Individual Development Accounts (IDAs) are a matched savings program that help low and moderate-income families purchase assets such as a home, a post-secondary education, or the capital needed to start or expand a small business. Neighborhood Partnerships brought Amy Shir—an expert asset building consultant—to present strategies to increase participant recruitment and retention to forty of Oregon’s IDA providers in June.
Ms. Shir recommended developing a recruitment strategy that maps out plans for the year including the target numbers of inquiries, applications and enrolled savers each quarter. Many of Ms. Shir’s recommended recruitment strategies are common sense approaches such as:
Reaching potential IDA savers though major employers of traditionally low wage workers such as hospitals, hotels, big-box retailers, restaurants, cleaning services, and sports and entertainment venues;
Reaching IDA savers by partnering with affordable housing programs, Small Business Centers, tribal organizations, Community Action Agencies, Head Start, vocational schools, or Refugee Resettlement Programs; and
Targeting low and moderate-income families who get their taxes prepared through Volunteer Income Tax Assistance programs, and encouraging new enrollees to save part or all of their Earned Income Tax Credit refund.

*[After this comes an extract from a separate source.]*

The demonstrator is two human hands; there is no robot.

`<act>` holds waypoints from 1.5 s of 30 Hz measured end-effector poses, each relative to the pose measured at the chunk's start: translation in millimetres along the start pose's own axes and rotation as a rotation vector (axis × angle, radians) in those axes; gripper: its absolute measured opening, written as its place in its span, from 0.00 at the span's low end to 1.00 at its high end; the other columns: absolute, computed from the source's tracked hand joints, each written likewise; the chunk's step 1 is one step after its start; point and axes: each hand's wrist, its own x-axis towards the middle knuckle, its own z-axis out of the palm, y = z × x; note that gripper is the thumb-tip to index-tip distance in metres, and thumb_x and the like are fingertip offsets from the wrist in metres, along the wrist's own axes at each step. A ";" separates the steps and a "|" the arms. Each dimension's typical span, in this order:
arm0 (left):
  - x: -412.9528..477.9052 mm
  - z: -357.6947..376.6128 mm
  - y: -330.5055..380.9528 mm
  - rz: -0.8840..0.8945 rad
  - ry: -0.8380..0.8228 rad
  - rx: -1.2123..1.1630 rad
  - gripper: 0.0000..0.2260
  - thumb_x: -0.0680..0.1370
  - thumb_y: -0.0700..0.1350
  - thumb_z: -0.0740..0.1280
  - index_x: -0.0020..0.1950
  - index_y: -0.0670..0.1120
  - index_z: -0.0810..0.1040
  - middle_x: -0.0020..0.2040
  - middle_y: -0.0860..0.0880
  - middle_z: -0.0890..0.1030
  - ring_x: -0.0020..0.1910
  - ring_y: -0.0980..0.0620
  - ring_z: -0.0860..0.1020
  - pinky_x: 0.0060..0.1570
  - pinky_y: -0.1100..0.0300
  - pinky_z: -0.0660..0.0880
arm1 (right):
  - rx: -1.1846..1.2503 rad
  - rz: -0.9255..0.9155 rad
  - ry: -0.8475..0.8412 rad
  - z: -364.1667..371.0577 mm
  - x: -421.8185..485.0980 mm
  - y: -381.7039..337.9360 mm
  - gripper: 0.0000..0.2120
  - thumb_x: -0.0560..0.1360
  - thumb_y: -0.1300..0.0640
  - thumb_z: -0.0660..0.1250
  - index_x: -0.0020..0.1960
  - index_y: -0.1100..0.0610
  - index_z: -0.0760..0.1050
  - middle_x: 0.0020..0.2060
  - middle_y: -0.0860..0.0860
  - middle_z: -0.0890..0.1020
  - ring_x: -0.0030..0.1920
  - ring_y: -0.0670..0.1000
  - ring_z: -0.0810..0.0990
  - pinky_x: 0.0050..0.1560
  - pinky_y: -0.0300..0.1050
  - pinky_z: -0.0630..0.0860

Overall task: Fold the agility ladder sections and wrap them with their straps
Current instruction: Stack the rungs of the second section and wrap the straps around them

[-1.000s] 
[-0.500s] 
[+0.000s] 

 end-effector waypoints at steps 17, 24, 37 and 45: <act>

Ms. Shir also reminded those in attendance that a well planned retention strategy saves time and money for IDA providers in the long run. Ms. Shir recommended retention strategies such as:
Offering alternatives to participants physically having to go to the bank to make monthly deposits such as direct deposit, mail-in deposits, and ATM deposits;
Staying in touch with participants during the savings period through initiatives like Savers Club meetings, quarterly budgeting check-ins, electronic newsletters and Facebook groups, text message reminders to save, and sending monthly progress statements to savers;
Offering focused asset-specific resources to participants such as peer networking events for microenterprise IDA savers, campus tours and financial aid seminars for education IDA savers, and home tours for home ownership IDA savers;
Making financial education training as flexible and accessible as possible by offering perks for training attendees such as a convenient location, bus passes or other transportation support, multiple scheduling options, childcare, food, and interpreters if appropriate;
Encouraging prospective participants on waiting lists to start saving prior to enrollment since pre-savings can make it even easier for participants to reach their goals; and
Working with participants on credit repair as soon as they apply to the program to avoid unanticipated delays once the participant has met his or her savings goal.
Above all, Ms. Shir stressed flexibility, creativity and the importance of tailoring each IDA program to meet the diverse and changing needs of savers. Click here to see Ms. Shir’s full PowerPoint from her June presentation. NP’s next IDA provider training will cover strategies for providing financial education to adult learners. Email Haley Cloyd for more information.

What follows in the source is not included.